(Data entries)

..........

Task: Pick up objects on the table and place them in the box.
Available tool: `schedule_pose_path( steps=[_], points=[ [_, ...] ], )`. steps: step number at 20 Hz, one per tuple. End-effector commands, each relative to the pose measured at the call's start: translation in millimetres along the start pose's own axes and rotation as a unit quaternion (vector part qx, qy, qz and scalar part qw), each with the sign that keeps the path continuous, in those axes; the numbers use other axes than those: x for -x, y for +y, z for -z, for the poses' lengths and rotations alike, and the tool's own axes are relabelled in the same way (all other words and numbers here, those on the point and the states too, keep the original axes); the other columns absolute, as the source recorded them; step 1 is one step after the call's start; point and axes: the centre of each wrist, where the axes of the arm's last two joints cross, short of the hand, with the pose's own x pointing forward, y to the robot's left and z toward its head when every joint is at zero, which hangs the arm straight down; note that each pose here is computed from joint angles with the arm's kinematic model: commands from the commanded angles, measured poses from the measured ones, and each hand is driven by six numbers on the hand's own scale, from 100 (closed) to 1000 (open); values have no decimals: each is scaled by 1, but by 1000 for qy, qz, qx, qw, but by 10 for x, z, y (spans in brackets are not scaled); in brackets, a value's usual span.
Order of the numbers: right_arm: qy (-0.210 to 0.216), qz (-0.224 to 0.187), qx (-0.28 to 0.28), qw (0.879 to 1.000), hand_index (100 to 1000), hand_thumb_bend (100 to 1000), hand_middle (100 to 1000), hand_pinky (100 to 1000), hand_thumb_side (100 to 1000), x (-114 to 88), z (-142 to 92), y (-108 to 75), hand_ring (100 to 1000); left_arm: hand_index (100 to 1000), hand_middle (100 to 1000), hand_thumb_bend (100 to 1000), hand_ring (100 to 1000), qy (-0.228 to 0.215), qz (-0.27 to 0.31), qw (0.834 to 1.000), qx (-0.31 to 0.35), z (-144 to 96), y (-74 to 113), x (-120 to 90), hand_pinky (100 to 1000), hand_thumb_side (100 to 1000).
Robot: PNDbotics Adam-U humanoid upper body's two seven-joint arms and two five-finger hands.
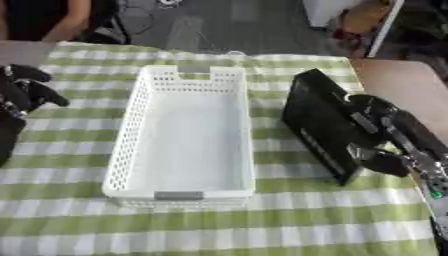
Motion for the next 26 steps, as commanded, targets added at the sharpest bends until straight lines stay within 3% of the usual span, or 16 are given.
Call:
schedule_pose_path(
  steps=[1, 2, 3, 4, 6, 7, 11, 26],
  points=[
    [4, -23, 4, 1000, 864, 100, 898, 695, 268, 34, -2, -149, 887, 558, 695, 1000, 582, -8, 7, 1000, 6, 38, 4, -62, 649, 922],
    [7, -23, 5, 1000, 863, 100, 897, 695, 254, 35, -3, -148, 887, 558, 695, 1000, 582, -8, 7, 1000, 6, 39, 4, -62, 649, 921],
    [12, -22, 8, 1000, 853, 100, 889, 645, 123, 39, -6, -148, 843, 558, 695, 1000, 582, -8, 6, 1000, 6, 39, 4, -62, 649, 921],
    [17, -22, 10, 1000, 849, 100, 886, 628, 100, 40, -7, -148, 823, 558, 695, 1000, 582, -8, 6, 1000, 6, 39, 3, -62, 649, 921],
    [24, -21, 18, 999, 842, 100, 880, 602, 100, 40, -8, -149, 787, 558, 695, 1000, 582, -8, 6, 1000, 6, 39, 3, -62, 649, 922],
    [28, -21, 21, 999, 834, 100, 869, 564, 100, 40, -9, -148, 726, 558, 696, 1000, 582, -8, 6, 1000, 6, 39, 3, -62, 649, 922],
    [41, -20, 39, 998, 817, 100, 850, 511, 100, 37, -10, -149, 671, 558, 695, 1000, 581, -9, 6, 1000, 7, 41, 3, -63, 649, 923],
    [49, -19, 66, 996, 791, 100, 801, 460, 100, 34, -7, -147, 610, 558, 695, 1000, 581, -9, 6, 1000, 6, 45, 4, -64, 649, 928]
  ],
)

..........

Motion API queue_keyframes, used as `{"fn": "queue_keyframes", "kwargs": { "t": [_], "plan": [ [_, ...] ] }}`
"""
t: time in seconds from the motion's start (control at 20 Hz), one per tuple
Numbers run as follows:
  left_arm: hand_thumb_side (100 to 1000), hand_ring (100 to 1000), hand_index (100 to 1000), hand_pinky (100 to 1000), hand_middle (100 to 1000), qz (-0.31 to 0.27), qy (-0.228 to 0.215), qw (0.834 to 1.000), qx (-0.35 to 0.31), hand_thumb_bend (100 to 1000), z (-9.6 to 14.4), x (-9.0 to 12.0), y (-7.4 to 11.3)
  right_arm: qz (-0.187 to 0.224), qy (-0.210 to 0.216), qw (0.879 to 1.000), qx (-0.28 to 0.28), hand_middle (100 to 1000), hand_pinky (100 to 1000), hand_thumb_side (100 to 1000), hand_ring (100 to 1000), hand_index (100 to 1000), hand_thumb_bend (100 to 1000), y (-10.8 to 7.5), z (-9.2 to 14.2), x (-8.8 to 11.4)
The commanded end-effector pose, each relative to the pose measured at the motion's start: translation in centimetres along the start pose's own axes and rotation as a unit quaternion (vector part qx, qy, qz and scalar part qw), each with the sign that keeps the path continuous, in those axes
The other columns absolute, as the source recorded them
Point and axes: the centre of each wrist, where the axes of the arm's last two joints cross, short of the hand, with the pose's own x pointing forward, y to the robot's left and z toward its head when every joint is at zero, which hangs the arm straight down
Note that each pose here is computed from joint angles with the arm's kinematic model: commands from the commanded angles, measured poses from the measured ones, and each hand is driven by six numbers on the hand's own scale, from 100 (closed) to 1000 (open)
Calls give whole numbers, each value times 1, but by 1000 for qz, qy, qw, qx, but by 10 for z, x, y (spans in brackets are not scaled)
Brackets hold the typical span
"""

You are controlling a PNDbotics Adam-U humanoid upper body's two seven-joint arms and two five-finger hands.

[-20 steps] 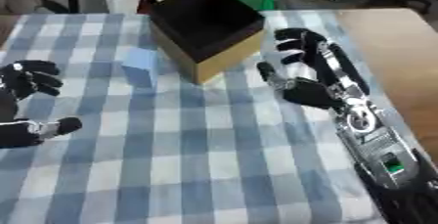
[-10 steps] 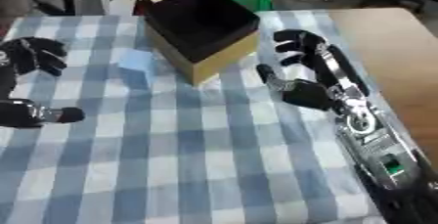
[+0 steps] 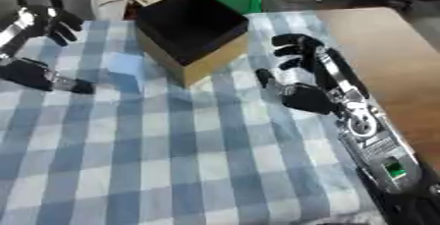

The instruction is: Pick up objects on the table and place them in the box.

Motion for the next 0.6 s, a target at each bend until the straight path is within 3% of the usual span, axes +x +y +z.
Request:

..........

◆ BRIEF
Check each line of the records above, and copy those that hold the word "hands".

◆ PROBLEM SOLUTION
Robot: PNDbotics Adam-U humanoid upper body's two seven-joint arms and two five-finger hands.
You are controlling a PNDbotics Adam-U humanoid upper body's two seven-joint arms and two five-finger hands.

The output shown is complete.